# what u think of the .243 win



## wyolax (Nov 29, 2005)

is it bettter then .2506 ect. would it be good for deer hunting I mainly got it to hunt coyots


----------



## Fallguy (Jan 23, 2004)

I bought my .243 for a combination gun for deer/coyotes. I have only killed 2 deer with it but both were very solid kills. My father in law has used his .243 for deer for 30 years, and has never had to track an animal yet. I think it is all about shot placement.

I have harvested 2 coyotes and 1 fox with the .243. The yotes weren't shot up TOO bad, but I used 55 grain silvertips and I am trying to find a load that is more fur friendly. The fox was pretty hashed up by my .243, but that is because I got it while deer hunting and had my deer loads in. Overall, I love the caliber so far. It is a fun gun to shoot.


----------



## Chuck Smith (Feb 22, 2005)

I have used .243 for both deer and varmits. I like the gun but like fall guy states you have to find the right loads for both. I have since switched to a 7mm for my big game and a 22-250 for yotes (I won them both). But the .243 is a great all around gun. :sniper: Shots flat and is very accurate. Just my .02 cents. Guns are like women, everyone has a different type.


----------



## Van Wey (Jul 15, 2005)

Just bought a new varmint rifle today, a 25 wssm!! I was debating on getting a 243 wssm but they have trouble with the shells catching between shots. I guess the neck angle is too steep!! I am sure the 25 wssm. will be a little over kill but I will have the capabilities for long range shooting.


----------



## billyclark (Nov 30, 2005)

I have had experienece with a 243 but it was a wssm. I loved it. We sited it in for 200 yards and it only droped 3 inhes at 300 yard. Now comparing the it to the 25-06. a regular 243... odds are the difference. I like a 243 but the 25-06 are not bad either.. Both good guns


----------



## Bore.224 (Mar 23, 2005)

Looks like the WSSM cartidges are starting to take off!
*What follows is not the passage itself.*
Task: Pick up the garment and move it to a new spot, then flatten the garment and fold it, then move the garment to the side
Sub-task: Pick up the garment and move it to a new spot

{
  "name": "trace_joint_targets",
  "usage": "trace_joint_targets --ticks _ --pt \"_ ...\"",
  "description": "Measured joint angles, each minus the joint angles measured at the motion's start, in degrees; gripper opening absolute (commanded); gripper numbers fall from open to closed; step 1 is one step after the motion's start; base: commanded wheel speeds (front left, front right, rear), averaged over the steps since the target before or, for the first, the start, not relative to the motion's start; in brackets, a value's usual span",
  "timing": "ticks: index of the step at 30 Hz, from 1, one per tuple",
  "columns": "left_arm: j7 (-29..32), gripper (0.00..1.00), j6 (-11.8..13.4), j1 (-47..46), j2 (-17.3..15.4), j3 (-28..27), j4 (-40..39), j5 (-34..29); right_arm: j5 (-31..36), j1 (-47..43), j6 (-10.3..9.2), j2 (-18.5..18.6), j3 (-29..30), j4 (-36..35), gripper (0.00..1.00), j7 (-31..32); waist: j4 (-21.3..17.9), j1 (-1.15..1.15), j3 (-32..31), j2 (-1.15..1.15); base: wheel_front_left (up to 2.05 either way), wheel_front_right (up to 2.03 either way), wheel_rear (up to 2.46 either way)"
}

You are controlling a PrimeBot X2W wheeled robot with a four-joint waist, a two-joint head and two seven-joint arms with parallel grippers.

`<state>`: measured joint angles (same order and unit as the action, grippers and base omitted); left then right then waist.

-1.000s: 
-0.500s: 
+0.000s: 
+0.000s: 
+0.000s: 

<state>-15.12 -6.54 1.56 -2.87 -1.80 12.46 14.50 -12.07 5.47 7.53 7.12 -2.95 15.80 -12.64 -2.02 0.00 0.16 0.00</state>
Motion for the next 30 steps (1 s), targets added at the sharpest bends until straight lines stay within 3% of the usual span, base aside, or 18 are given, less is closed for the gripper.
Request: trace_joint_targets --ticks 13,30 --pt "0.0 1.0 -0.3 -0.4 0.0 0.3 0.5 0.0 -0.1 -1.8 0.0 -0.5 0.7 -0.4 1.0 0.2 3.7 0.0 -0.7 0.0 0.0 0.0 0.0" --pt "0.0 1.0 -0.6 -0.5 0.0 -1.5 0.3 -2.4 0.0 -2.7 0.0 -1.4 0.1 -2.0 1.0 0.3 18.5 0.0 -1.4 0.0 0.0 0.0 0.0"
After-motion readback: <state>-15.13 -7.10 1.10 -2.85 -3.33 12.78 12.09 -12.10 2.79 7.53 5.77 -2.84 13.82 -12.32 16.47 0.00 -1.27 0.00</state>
I saw the .243 and .223 WSSM cartidges for sale at KMART this is a good sign.


----------



## Jaybic (Sep 8, 2005)

I would like to get a .223 wssm/wsm but I am left handed and I dont think anyone makes lefty bolt gun in that caliber and I am also afraid that they would be a hide-shredder. I have .243 and shot my first coyote with it at about 150 yds and hit him behind the front shoulder and it looked like he ate a handgrenade and it went off inside him. Bad hide damage from a 60 gr sierra hp at about 3800 fps(or so I was told) but otherwise a stellar caliber. Just ask Randy Andersons pal Glen Zinc. On film at least hes quite a shot with that old .243 of his.

jaybic


----------



## Fallguy (Jan 23, 2004)

Yeah I know he is. I have a .243. I should call Glen Zink and ask him what kind of round he uses in his old .243. His shots always seem pretty clean, at least the side they show on the camera!


----------



## Jaybic (Sep 8, 2005)

Fallguy, I got one for you. Whos the better shot, Glen Zinc or Dave Tatum? Both guys have made some incredible shots. I like Glenn on the running shots and Dave on the really long ones. One thing I did notice and copy is than Dave uses target turrets on his rifle so he can range the coyote...click up instead of hold over and I think that is what helps him hit 300-400+ yard coyotes with that kind of consistancy. If anyone has a leopold scope and dont have target turrets on it I would urge you to try it. I can sight dead on at 100 yards and move up 14 clicks on the turret and hold dead on at 300. I doesnt help all the time but on those north dakota hang ups and 3-400 yards it sure works for him and I have had great luck at the range since i installed them on my rifles. Best part is they are fairly cheap, maybe 40-50 bucks for a set of 2.

jaybic


----------



## Fallguy (Jan 23, 2004)

Man I think Dave Tatum is the better shot. He really gets the long ones, and also can hit a running coyote pretty good.


----------



## SDHandgunner (Jun 22, 2004)

I am a huge fan of the .243. I use 3 loads in my .243, and so far they have worked out quite well. If the .243 has a down side it is finding a Fur Friendly Load. In the summer months I use a reduced velocity load in my .243 Winchester with 55gr. Nosler Ballistic Tips. This load duplicates the Velocity, Ballistics and Recoil of a .223, is quite accurate and super fun to shoot. I use this load for Varmints and Coyotes in the spring and summer.

When it comes to fall I switch gears a little and have been using Federal Premium V-Shok Factory Ammo with 70gr. Nosler Ballistic Tips. I have only shot one Coyote with this load so far, and in that instance it was not fur friendly. When Deer Season rolls around I switch to a handload with a 95gr. Nosler Ballistic Tip for Whitetails. So far I have taken one Whitetail with this load, a button buck at 222 yards. The bullet performance was great (behind the shoulder striking a rib on both entrance and exit, destroying the heart and leaving a 1" to 1 1/2" exit hole.

I know what you are thinking, and yes you are absolutely right, I have to rezero my .243 for each different load. Well that is not a huge problem with the Nikon Scope with the Target Turrets, and besides it gets me out shooting, and a little practice never hurt anyone.

Larry


----------



## Burly1 (Sep 20, 2003)

I shoot the 6mm Remington, basically a ballistic twin to the .243 Winchester. While I have never tried a reduced load, the most fur friendly bullet that I have found is the Nosler Partition. Expansion is limited, but provides great penetration from any angle. Seems to be really fur friendly on anything but a raking shot. Many, many years ago, we used FMJ's on fox, but you often had to trail the critter a while, and occasional losses were the norm. There wasn't enough tissue disruption to get the job done quickly and a gut shot critter would go forever. The only good thing about them was that they never ruined a pelt, and holes could be closed with one stitch. I hope to get out a little this winter but am having a heart procedure next week and just don't know. Time will tell. Good hunting, Burl


----------



## LASER MAN (Mar 10, 2005)

the 243 when loaded with a 58 grain v-max bullet is very accurate and works great on coyotes. i've shot them at distances of 25 yards to 400 yards with little to no pelt damage. it's too much gun for fox however.


----------